● **Required action**: Print every record exactly, omitting none.

::: Records supplied :::

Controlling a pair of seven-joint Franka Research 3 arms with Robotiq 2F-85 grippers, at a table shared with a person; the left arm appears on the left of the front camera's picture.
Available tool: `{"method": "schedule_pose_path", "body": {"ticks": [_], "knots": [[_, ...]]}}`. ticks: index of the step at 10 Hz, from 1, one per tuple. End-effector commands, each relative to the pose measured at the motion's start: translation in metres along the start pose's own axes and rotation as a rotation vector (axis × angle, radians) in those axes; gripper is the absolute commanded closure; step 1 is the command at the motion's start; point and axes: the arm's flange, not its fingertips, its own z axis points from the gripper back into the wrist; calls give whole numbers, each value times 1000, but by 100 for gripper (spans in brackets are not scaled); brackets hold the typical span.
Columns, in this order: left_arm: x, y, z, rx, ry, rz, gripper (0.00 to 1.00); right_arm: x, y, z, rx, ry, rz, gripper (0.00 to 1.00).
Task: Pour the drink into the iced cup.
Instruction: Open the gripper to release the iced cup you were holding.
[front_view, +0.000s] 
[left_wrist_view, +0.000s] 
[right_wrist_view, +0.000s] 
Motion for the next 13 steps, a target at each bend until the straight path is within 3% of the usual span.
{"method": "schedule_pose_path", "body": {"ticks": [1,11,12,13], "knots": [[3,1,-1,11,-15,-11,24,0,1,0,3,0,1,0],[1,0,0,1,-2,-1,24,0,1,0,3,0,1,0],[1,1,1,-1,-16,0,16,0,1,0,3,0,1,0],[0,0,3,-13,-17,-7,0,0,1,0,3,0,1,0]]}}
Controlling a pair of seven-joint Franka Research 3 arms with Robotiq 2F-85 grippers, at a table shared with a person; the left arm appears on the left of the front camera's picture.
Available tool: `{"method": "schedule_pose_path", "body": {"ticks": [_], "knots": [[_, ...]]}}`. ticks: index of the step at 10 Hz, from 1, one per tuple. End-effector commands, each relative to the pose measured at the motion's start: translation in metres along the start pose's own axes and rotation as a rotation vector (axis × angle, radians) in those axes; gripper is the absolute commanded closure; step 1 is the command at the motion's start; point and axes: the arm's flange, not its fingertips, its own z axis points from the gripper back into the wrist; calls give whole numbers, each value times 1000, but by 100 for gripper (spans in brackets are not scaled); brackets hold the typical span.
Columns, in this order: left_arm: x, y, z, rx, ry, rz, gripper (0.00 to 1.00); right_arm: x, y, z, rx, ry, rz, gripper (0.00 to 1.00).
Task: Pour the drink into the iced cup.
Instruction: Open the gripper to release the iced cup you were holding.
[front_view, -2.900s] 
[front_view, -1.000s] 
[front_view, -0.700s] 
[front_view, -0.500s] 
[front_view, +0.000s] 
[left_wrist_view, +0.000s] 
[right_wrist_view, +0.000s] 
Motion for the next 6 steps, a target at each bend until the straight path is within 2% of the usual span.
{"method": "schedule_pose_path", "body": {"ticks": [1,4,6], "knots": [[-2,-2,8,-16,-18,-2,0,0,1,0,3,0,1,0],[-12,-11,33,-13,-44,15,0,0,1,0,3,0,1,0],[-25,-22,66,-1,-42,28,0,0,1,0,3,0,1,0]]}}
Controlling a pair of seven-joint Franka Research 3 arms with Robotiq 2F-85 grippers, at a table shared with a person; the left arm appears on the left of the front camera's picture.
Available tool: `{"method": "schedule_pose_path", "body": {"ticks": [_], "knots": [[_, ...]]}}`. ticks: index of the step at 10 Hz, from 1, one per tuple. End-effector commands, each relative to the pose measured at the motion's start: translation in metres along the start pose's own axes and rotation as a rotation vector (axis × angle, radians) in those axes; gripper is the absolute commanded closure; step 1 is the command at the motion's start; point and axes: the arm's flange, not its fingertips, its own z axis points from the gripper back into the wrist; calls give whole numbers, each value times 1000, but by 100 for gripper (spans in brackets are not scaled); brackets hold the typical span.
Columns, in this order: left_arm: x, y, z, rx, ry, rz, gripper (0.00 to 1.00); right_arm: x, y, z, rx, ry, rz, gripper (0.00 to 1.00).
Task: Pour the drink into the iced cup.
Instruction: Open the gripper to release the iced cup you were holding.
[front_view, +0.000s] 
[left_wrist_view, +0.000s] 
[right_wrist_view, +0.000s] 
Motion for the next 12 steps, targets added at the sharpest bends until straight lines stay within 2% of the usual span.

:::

● **Result**:
Controlling a pair of seven-joint Franka Research 3 arms with Robotiq 2F-85 grippers, at a table shared with a person; the left arm appears on the left of the front camera's picture.
Available tool: `{"method": "schedule_pose_path", "body": {"ticks": [_], "knots": [[_, ...]]}}`. ticks: index of the step at 10 Hz, from 1, one per tuple. End-effector commands, each relative to the pose measured at the motion's start: translation in metres along the start pose's own axes and rotation as a rotation vector (axis × angle, radians) in those axes; gripper is the absolute commanded closure; step 1 is the command at the motion's start; point and axes: the arm's flange, not its fingertips, its own z axis points from the gripper back into the wrist; calls give whole numbers, each value times 1000, but by 100 for gripper (spans in brackets are not scaled); brackets hold the typical span.
Columns, in this order: left_arm: x, y, z, rx, ry, rz, gripper (0.00 to 1.00); right_arm: x, y, z, rx, ry, rz, gripper (0.00 to 1.00).
Task: Pour the drink into the iced cup.
Instruction: Open the gripper to release the iced cup you were holding.
[front_view, +0.000s] 
[left_wrist_view, +0.000s] 
[right_wrist_view, +0.000s] 
Motion for the next 13 steps, a target at each bend until the straight path is within 3% of the usual span.
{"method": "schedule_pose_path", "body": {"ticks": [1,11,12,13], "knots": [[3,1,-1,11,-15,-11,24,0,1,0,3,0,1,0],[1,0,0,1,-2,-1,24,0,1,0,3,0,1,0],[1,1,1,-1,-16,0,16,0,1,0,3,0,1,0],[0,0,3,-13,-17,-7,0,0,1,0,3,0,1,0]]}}
Controlling a pair of seven-joint Franka Research 3 arms with Robotiq 2F-85 grippers, at a table shared with a person; the left arm appears on the left of the front camera's picture.
Available tool: `{"method": "schedule_pose_path", "body": {"ticks": [_], "knots": [[_, ...]]}}`. ticks: index of the step at 10 Hz, from 1, one per tuple. End-effector commands, each relative to the pose measured at the motion's start: translation in metres along the start pose's own axes and rotation as a rotation vector (axis × angle, radians) in those axes; gripper is the absolute commanded closure; step 1 is the command at the motion's start; point and axes: the arm's flange, not its fingertips, its own z axis points from the gripper back into the wrist; calls give whole numbers, each value times 1000, but by 100 for gripper (spans in brackets are not scaled); brackets hold the typical span.
Columns, in this order: left_arm: x, y, z, rx, ry, rz, gripper (0.00 to 1.00); right_arm: x, y, z, rx, ry, rz, gripper (0.00 to 1.00).
Task: Pour the drink into the iced cup.
Instruction: Open the gripper to release the iced cup you were holding.
[front_view, -2.900s] 
[front_view, -1.000s] 
[front_view, -0.700s] 
[front_view, -0.500s] 
[front_view, +0.000s] 
[left_wrist_view, +0.000s] 
[right_wrist_view, +0.000s] 
Motion for the next 6 steps, a target at each bend until the straight path is within 2% of the usual span.
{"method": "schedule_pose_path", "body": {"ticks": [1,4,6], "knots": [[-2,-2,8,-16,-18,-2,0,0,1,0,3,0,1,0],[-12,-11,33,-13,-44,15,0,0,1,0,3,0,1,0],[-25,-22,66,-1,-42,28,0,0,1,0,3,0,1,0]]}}
Controlling a pair of seven-joint Franka Research 3 arms with Robotiq 2F-85 grippers, at a table shared with a person; the left arm appears on the left of the front camera's picture.
Available tool: `{"method": "schedule_pose_path", "body": {"ticks": [_], "knots": [[_, ...]]}}`. ticks: index of the step at 10 Hz, from 1, one per tuple. End-effector commands, each relative to the pose measured at the motion's start: translation in metres along the start pose's own axes and rotation as a rotation vector (axis × angle, radians) in those axes; gripper is the absolute commanded closure; step 1 is the command at the motion's start; point and axes: the arm's flange, not its fingertips, its own z axis points from the gripper back into the wrist; calls give whole numbers, each value times 1000, but by 100 for gripper (spans in brackets are not scaled); brackets hold the typical span.
Columns, in this order: left_arm: x, y, z, rx, ry, rz, gripper (0.00 to 1.00); right_arm: x, y, z, rx, ry, rz, gripper (0.00 to 1.00).
Task: Pour the drink into the iced cup.
Instruction: Open the gripper to release the iced cup you were holding.
[front_view, +0.000s] 
[left_wrist_view, +0.000s] 
[right_wrist_view, +0.000s] 
Motion for the next 12 steps, targets added at the sharpest bends until straight lines stay within 2% of the usual span.

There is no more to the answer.